• _Your assignment_: Find every line in the data that contains the word "with". Return each of those lines.

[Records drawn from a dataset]
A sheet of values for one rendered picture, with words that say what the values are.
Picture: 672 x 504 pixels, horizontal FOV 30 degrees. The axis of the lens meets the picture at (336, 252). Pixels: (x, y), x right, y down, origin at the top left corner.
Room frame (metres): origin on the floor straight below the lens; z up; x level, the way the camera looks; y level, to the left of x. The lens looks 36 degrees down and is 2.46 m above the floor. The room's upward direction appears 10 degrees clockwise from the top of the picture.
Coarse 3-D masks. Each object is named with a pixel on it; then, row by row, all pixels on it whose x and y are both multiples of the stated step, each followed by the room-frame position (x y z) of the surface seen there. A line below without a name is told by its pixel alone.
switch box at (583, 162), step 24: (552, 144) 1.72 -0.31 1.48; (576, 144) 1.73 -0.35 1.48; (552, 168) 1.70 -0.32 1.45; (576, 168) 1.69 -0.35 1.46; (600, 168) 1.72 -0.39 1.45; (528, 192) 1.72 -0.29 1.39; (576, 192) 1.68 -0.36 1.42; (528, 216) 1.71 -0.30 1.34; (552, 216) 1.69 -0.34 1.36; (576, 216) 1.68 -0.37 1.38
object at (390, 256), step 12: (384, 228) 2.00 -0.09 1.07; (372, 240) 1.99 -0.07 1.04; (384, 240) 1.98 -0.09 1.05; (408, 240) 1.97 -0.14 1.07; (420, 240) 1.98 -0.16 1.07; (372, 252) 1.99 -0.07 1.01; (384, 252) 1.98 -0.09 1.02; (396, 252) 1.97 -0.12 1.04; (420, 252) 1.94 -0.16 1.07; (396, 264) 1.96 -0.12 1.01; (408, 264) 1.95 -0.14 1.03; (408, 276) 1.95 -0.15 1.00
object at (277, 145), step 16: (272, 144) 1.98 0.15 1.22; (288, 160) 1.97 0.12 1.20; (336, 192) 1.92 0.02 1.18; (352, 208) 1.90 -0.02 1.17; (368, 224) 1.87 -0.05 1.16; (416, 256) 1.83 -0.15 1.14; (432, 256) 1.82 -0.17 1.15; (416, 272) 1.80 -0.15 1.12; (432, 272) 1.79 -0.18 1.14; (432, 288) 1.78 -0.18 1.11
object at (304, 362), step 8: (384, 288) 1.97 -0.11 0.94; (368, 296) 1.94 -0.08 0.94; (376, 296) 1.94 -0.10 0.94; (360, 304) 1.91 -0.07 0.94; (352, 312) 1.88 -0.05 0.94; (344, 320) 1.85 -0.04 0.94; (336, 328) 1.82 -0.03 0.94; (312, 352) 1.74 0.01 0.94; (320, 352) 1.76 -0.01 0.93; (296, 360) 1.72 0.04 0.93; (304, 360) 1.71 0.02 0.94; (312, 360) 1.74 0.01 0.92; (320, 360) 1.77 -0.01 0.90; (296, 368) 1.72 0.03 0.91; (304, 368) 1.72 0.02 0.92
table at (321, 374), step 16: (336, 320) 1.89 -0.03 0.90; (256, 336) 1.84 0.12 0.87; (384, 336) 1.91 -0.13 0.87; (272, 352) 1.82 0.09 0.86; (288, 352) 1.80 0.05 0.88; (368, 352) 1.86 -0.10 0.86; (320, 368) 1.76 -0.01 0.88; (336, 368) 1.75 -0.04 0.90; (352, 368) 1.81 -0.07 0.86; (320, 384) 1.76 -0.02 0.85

• _Result for this task_:
A sheet of values for one rendered picture, with words that say what the values are.
Coarse 3-D masks. Each object is named with a pixel on it; then, row by row, all pixels on it whose x and y are both multiples of the stated step, each followed by the room-frame position (x y z) of the surface seen there. A line below without a name is told by its pixel alone.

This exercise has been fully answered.